When he said nothing more, she prodded, “Okay, so you’re still here… why exactly?”

“I’d like to ask you a question, Miss Lewis.”

“And I’d like Ross to suddenly think we’re the best thing since sliced bread.”

Loki raised an eyebrow.

“I thought we were both listing things that aren’t going to happen right now,” Darcy said, an edge to her voice. “Loki, I need to join the rest of the team.”

“I am not going to hurt you,” he said. “Darcy.”

She liked how her name sounded when he said it like that. Mentally slapped herself. “I know.”

“Really?” He stepped closer. Still not really in her space, but starting to push the bubble. “Because you seem rather… nervous.”

“You’re physically intimidating,” Darcy retorted. “It’s subconscious. You think I’d spend so much time alone with you if I thought you would hurt me? The Avengers would rain holy hell on you.”

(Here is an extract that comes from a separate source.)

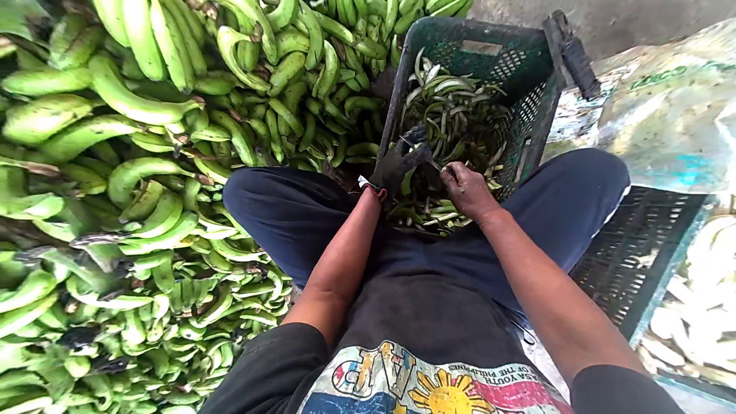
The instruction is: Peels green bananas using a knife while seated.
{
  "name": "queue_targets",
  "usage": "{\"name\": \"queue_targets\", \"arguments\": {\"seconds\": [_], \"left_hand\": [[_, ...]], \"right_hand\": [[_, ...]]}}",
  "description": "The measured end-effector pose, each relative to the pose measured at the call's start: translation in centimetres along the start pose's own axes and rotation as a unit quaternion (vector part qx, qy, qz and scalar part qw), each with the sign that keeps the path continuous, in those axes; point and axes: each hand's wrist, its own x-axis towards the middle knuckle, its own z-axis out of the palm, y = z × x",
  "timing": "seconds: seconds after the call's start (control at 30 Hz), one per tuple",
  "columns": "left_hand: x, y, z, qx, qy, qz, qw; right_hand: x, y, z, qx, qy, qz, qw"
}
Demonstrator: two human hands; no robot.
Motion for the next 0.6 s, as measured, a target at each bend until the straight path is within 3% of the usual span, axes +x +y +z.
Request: {"name": "queue_targets", "arguments": {"seconds": [0.1,0.2,0.33,0.5,0.6], "left_hand": [[-1.1,3.2,1.5,0.057,0.09,-0.072,0.992],[-1.4,2.5,1.7,-0.019,0.154,-0.023,0.988],[0.3,-1.5,0.3,-0.154,0.107,0.036,0.982],[0.4,-1.4,0.5,-0.015,0.207,0.004,0.978],[-2.3,0.5,1.0,0.177,0.177,-0.106,0.962]], "right_hand": [[-0.1,-0.7,0.7,-0.016,0.005,0.004,1.0],[0.0,-1.1,0.7,-0.016,0.005,0.003,1.0],[0.0,-1.4,0.8,0.002,0.008,-0.011,1.0],[0.4,-1.3,1.2,0.002,-0.018,0.0,1.0],[0.6,-1.0,1.5,-0.004,-0.022,0.007,1.0]]}}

“Is that the only thing you believe is holding me back?” he asked. Darcy looked closer. The hallway was not well lit, but she almost thought he looked hurt.

Did she really think that?

He took her hesitation as an answer and stepped back. “Shall we join the war council, Miss Lewis?” Loki’s tone had taken on a faintly mocking edge, and the curl to his lips was cruel.

She recognized a defense mechanism when she saw one.

“No,” Darcy said quietly.

He blinked. “Now you do not wish to join them?”

“Ass,” she snapped. “No. I don’t think you’d just randomly snap my neck or something if you were freed from your bargain.”

“You hesitated,” he said, but at least the cruelty was gone from his face.

She threw her hands up. “You threw a loaded question at me with no warning, what did you think I was gonna do, just spit out an answer without thinking about it? I’ve known enough abusive dickweeds to say you’re not one.”

Loki narrowed his eyes. “You have?”

“Pass,” Darcy said. “Okay, seriously, do you actually have something to say or were you just trying to unnerve me by ambushing me in a dark corridor? And don’t tell me you didn’t realize how it’d come across, I’m not an idiot and neither are you.”

Loki shrugged. “I didn’t have a particular question. I was curious whether… whether you are afraid of me.”

“Good, we’ve cleared up that I’m not,” she said. “Can we go now?”

“Indeed,” he said with a small smile, a genuine one this time, and led the way into the elevator.